CSCI E-63 Big Data Analytics
Fall term 2017 CRN 15499
The emphasis of the course is on mastering two of the most important big data technologies: Spark 2 and deep learning with TensorFlow. Spark is an evolution of Hadoop and Map/Reduce but with massive speedup and scalability improvements. TensorFlow is Google's open-source framework for distributed neural networks-based machine learning. The explosion of social media and the computerization of every aspect of social and economic activity results in the creation of large volumes of semi-structured data: web logs, videos, speech recordings, photographs, e-mails, Tweets, and similar data. In a parallel development, computers keep getting ever more powerful and storage ever cheaper. Today, we can reliably and cheaply store huge volumes of data, efficiently analyze them, and extract business and socially relevant information. This course familiarizes the students with the most important information technologies used in manipulating, storing, and analyzing big data. We examine the basic tools for statistical analysis, R and Python, and several machine learning algorithms. We examine Spark Core, Spark ML (machine learning) API, and Spark Streaming which allows analysis of data in flight, that is, in near real time. We learn to use TensorFlow for several standard practices including regression, clustering, and classification.
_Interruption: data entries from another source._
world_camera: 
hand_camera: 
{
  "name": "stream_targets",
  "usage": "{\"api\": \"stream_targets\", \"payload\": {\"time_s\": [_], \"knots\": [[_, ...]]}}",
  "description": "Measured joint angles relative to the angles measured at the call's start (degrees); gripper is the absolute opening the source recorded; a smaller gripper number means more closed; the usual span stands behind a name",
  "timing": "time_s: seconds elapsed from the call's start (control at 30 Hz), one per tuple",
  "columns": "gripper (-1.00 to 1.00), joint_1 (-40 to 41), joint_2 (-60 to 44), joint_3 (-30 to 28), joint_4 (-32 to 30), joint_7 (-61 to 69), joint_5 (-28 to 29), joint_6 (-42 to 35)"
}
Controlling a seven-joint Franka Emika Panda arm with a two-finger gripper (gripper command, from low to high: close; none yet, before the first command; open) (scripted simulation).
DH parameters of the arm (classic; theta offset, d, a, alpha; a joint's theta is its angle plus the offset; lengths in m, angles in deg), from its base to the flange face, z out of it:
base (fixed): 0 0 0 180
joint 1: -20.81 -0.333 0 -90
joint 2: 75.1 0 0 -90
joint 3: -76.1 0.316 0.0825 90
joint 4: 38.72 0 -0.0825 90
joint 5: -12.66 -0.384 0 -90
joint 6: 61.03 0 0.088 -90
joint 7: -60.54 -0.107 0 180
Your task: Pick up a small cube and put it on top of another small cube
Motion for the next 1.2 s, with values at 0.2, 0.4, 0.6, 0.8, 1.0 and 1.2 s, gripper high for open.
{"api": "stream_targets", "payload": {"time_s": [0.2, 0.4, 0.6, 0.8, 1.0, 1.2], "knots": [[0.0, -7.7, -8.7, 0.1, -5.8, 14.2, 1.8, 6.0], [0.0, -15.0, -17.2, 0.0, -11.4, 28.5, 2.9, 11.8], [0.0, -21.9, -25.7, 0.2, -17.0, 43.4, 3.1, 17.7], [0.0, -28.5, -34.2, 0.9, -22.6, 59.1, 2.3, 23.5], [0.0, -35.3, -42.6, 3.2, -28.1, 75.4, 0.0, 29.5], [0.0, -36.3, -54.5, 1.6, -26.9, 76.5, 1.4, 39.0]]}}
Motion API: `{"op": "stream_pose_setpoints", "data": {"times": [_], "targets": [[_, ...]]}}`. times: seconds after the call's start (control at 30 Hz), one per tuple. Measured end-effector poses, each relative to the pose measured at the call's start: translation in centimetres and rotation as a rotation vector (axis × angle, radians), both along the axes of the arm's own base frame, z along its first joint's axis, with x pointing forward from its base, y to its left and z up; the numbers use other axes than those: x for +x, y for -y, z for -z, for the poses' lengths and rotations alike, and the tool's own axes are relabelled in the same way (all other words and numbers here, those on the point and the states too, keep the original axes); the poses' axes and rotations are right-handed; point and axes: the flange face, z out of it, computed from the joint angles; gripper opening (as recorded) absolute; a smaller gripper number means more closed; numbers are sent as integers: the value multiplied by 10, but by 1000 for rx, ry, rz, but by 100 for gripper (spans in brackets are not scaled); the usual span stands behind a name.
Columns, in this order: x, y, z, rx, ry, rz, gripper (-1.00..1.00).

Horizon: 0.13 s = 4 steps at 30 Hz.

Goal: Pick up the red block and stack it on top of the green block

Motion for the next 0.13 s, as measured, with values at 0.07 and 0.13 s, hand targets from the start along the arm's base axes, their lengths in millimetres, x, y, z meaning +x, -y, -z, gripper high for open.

We learn about so-called noSQL storage solutions exemplified by Cassandra for their critical features: speed of reads and writes, and the ability to scale to extreme volumes. We learn about memory-resident databases and graph databases (Spark GraphX and Ne4J). We acquire practical skills in scalable messaging systems like Kafka and Amazon Kinesis. We conduct most of our exercises in Amazon Cloud, so students master the most important AWS services. By the end of the course, students are able to initiate and design highly scalable systems that can accept, store, and analyze large volumes of unstructured data in batch mode and/or real time. Most lectures are presented using Python examples. Some lectures use Java and R.